Keseluruhan kebijakan di atas dapat kita sederhanakan menjadi tiga bentuk kebijakan dasar dalam model pembangunan ini. Kebijakan-kebijakan tersebut meliputi liberalisasi, privatisasi dan deregulasi. Keseluruhan praktik tersebut merupakan kebijkan yang digunakan untuk mengurangi intervensi Negara terhadap pasar sehingga actor-aktor swasta dan individu bisa bebas untuk terus beraktifitas dan mengakumulasi kapital. Indonesiapun telah mempraktikkan model-model pembangunan neoliberalisme tersebut. Hal ini bisa kita lihat dari pola kebijakan pemerintah Indonesia yang mulai mengintegrasikan perekonomiaannya ke perekonomian global, pengurangan subsidi serta privatisasi BUMN yang bekerja di sektor publik.
Lalu, apa artinya pelaksanaan kebijakan tersebut bagi kaum buruh di Indonesia. Hal pertama harus kita beri penekanan adalah pemikiran pemerintah Negara-negara berkembang termasuk Indonesia tentang buruh murah sebagai keunggulan komparatif untuk menarik investasi masuk kenegaranya. Pemikiran ini muncul dengan logika bahwa upah buruh yang rendah akan mengurangi biaya produksi sehingga harga produk bisa semakin murah dan bisa bersaing di pasar internasional. Oleh karena itu upah buruh akan selalu dijaga agar tetap rendah dengan argument agar hasil produksi mereka bisa bersaing di pasar internasional dan pembangunan akan terus tumbuh akibat jumlah investasi yang besar masuk ke Negara mereka.

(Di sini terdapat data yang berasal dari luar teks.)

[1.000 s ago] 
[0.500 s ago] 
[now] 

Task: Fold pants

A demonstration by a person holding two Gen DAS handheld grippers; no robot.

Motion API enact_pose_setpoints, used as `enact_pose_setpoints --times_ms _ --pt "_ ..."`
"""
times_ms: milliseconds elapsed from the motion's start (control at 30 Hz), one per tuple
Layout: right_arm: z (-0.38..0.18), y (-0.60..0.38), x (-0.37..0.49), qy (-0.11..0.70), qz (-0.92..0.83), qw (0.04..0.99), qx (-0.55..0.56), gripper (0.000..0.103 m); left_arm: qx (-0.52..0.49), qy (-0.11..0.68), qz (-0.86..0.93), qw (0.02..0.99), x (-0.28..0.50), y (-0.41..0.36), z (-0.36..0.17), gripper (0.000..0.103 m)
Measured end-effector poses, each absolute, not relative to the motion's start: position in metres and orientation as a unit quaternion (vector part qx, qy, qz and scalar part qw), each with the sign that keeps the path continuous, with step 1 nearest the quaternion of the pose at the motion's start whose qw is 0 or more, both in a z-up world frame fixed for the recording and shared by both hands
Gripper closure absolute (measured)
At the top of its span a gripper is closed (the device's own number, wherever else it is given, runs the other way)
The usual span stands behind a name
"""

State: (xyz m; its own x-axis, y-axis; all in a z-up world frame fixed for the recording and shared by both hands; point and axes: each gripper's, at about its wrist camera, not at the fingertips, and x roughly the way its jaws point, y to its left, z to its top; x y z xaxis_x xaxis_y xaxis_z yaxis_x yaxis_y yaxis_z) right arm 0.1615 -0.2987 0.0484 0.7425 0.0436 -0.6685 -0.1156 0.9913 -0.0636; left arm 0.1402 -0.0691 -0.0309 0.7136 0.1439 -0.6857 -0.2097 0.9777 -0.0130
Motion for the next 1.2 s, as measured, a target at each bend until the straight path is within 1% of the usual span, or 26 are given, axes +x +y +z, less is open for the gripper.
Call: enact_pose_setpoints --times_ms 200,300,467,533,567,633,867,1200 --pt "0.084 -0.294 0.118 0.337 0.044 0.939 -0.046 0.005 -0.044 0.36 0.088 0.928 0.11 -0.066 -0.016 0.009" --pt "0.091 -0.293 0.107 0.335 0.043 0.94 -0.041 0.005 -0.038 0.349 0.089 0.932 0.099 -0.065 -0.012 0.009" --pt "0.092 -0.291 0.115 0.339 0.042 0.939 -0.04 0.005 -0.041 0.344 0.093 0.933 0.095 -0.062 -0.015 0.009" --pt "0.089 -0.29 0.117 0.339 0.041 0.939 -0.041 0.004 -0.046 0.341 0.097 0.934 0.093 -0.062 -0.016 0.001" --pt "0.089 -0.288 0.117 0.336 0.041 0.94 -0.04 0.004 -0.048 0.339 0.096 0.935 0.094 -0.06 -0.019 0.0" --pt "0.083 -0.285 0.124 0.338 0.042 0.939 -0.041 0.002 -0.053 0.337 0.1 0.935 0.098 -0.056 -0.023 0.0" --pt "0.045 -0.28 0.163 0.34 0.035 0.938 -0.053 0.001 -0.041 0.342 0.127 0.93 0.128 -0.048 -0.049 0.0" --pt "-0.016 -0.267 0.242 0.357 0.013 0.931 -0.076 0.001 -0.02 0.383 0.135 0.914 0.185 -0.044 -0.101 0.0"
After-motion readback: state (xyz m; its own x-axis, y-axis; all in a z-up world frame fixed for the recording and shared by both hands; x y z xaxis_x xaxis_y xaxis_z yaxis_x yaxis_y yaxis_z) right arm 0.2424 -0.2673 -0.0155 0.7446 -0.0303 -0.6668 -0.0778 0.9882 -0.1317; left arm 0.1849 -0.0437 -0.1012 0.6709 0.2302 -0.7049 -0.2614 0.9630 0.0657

Masalahnya selanjutnya bagi buruh dalam model pembangunan neoliberalisme ini adalah penerapan labour flexibilization. Labour Flexibilization adalah bentuk strategi yang digunakan pengusaha untuk menghadapi persaingan yang semakin ketat di pasar internasional. Para pengusung neoliberalisme berpendapat bahwa strategi ini akan membawa keuntungan bagi kedua pihak, buruh akan mendapat kesempakatan kerja yang lebih besar karena adanya system kerja paruh-waktu (part time jobs). Labour flexibilization ini juga dianggap akan memberi kesempatan kepada buruh (secara individu) untuk bernegosiasi langsung dengan pihak perusahaan tanpa perantara seperti serikat buruh. Lebih lanjut memungkinkan adanya kepuasan kerja dengan menyesuaikan jenis dan beban pekerjaan dengan kemampuan buruh.

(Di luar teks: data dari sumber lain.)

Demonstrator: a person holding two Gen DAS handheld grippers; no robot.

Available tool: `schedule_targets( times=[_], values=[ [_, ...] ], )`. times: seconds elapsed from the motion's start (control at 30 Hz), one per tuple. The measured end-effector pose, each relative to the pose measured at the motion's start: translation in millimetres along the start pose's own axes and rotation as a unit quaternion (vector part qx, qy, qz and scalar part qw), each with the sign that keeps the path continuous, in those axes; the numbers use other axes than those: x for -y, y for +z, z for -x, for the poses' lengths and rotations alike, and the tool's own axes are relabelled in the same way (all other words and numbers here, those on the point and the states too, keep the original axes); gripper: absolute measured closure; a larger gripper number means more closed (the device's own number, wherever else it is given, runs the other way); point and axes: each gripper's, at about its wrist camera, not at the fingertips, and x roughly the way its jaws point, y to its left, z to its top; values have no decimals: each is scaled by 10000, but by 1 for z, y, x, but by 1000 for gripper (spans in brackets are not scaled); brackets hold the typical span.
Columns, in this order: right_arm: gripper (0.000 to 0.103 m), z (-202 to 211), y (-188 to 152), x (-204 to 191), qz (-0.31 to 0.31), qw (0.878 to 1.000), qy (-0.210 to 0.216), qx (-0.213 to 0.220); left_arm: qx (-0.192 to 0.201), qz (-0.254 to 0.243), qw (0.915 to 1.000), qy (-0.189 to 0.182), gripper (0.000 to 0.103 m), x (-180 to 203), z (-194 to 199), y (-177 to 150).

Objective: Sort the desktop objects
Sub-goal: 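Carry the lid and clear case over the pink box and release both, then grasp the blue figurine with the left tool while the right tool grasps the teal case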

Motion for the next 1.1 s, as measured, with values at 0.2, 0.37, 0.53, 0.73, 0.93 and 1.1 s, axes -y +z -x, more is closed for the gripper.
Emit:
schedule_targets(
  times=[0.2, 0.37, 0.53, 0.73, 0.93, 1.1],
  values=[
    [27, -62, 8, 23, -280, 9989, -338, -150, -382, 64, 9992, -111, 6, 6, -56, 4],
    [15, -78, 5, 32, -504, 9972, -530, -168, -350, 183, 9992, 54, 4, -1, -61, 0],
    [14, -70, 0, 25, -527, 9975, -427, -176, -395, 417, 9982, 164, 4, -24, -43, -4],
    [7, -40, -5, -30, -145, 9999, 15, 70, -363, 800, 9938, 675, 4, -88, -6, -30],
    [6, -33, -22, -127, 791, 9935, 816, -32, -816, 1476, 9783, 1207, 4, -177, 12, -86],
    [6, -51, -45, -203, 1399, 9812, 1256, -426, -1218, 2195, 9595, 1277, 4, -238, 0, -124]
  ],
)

Fakta di lapangan justru memperlihatkan hal yang berlawanan dengan hal yang dijanjikan melalui strategi Labour Flexibilization tersebut. "Dalam waktu kurang dari satu tahun, terjadi pemecatan massal di hampir semua sektor industri. Menurut laporan ILO tahun 1998, sampai akhir tahun tersebut sekitar 5,5 juta buruh dipecat, umumnya di sektor industri manufaktur ringan, konstruksi dan perdagangan." Hal ini membuktikan bahwa strategi tersebut memang didesain hanya untuk menguntungkan perusahaan semata. Pelonggaran tersebut telah membuat buruh berada dalam kondisi dan posisi tawar yang sangat lemah terhadap pemilik modal. Dan yang paling jelas terlihat dari pelaksanaan strategi tersebut adalah upaya untuk melemahkan serikat buruh. Upaya tersebut dilakukan dengan membuat buruh dapat berhadapan langsung dengan perusahaan secara individu, dalam artian buruh diupayakan agara bergerak secara individual bukan kolektif.